The letter was signed by researchers from France, the UK, Germany, Switzerland, the Netherlands, and Israel.

A Guardian investigation last year found that British graduate students were abandoning academics for high-paying jobs at technology companies in the US, enough so that some universities were developing a generation gap in their researchers. The letter suggests that countries involved in the institute fund it as an intergovernmental organization, similar to the funding for the European Molecular Biology Lab.

According to Cambridge University information engineering professor Zoubin Ghahramani:

“Something needs to be done and it needs to be done now. It would provide Europe with centers of mass where we would have not 10 researchers but hundreds with expertise from different countries… This is of such importance to Europe it would be a terrible mistake not to do something major. If we don’t act in this area, both European universities and European industry will start to drift downwards.”

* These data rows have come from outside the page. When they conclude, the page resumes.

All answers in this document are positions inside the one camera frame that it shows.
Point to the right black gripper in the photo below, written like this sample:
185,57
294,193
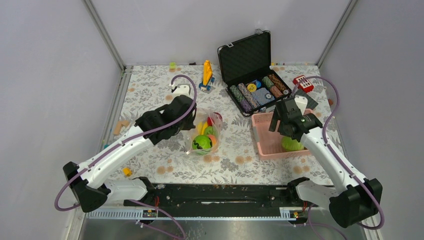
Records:
275,119

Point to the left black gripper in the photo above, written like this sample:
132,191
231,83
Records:
190,124

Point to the pink plastic basket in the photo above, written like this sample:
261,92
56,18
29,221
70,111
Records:
269,144

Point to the green toy cabbage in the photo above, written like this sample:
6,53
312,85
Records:
291,145

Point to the yellow toy bananas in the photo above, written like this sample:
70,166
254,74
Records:
200,127

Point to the red toy pomegranate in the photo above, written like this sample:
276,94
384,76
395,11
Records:
214,119

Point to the green toy watermelon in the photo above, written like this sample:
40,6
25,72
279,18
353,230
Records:
202,145

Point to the clear pink zip bag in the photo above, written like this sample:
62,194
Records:
201,116

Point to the black poker chip case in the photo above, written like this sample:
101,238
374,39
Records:
245,66

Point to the green toy custard apple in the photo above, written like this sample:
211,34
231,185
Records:
211,130

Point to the toy peach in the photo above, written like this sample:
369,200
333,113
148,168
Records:
213,139

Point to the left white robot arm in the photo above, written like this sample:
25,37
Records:
89,181

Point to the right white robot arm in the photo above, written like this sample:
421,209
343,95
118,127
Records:
354,198

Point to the grey building baseplate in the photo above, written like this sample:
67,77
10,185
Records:
311,103

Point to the yellow toy crane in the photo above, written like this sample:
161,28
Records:
207,78

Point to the red window block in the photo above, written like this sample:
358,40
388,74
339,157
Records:
304,85

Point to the yellow small block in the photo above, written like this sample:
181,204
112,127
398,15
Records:
127,172

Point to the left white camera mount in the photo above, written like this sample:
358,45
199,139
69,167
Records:
181,89

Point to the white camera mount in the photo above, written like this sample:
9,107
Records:
301,103
181,89

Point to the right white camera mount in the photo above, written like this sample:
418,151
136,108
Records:
301,103

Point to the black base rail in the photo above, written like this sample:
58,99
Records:
221,200

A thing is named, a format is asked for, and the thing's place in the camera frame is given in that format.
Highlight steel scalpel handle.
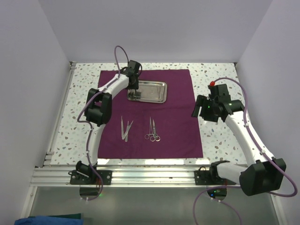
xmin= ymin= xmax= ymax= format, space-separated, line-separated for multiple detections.
xmin=124 ymin=121 xmax=130 ymax=142
xmin=121 ymin=116 xmax=125 ymax=140
xmin=121 ymin=121 xmax=133 ymax=140

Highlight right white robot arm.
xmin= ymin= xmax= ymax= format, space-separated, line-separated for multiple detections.
xmin=192 ymin=84 xmax=286 ymax=196

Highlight blue cloth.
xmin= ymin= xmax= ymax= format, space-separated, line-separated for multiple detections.
xmin=14 ymin=216 xmax=83 ymax=225

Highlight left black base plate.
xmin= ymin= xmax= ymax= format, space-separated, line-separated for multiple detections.
xmin=68 ymin=170 xmax=113 ymax=185

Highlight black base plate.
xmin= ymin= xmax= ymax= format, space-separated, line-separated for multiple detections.
xmin=68 ymin=170 xmax=113 ymax=185
xmin=194 ymin=166 xmax=227 ymax=186

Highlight steel scissors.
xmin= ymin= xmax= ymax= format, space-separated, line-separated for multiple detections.
xmin=127 ymin=89 xmax=137 ymax=101
xmin=150 ymin=120 xmax=161 ymax=142

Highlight steel instrument tray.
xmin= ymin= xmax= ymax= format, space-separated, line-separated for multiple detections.
xmin=135 ymin=80 xmax=167 ymax=104

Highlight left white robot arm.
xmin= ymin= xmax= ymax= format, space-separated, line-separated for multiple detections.
xmin=75 ymin=60 xmax=142 ymax=184

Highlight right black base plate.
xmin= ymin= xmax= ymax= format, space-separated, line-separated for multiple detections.
xmin=194 ymin=166 xmax=227 ymax=186

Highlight purple surgical cloth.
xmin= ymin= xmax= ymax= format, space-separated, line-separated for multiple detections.
xmin=98 ymin=69 xmax=203 ymax=159

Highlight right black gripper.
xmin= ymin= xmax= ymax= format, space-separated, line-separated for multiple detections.
xmin=192 ymin=95 xmax=219 ymax=123

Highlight green cloth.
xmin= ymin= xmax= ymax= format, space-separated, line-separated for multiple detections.
xmin=30 ymin=212 xmax=82 ymax=219

Ghahramani himself began working for Uber after they purchased an AI startup he had founded. But he has also pressed for the UK to participate in the new research project.

The institute is likely to begin with a partnership between France and Germany, with other nations joining the effort later. Every lab of the institute would be intended to be a $100m project with a $30 million annual budget.

In addition to the clear economic incentive for Europe to remain at the center of this research, experts like Ghahramani have also pointed out that if Europe becomes less involved in AI research, its scientists will also have less input in regulation of a technology that could reshape the world as we know it. According to Ghahramani:

“The regulatory environment for technology is often led by the people who control the technology.”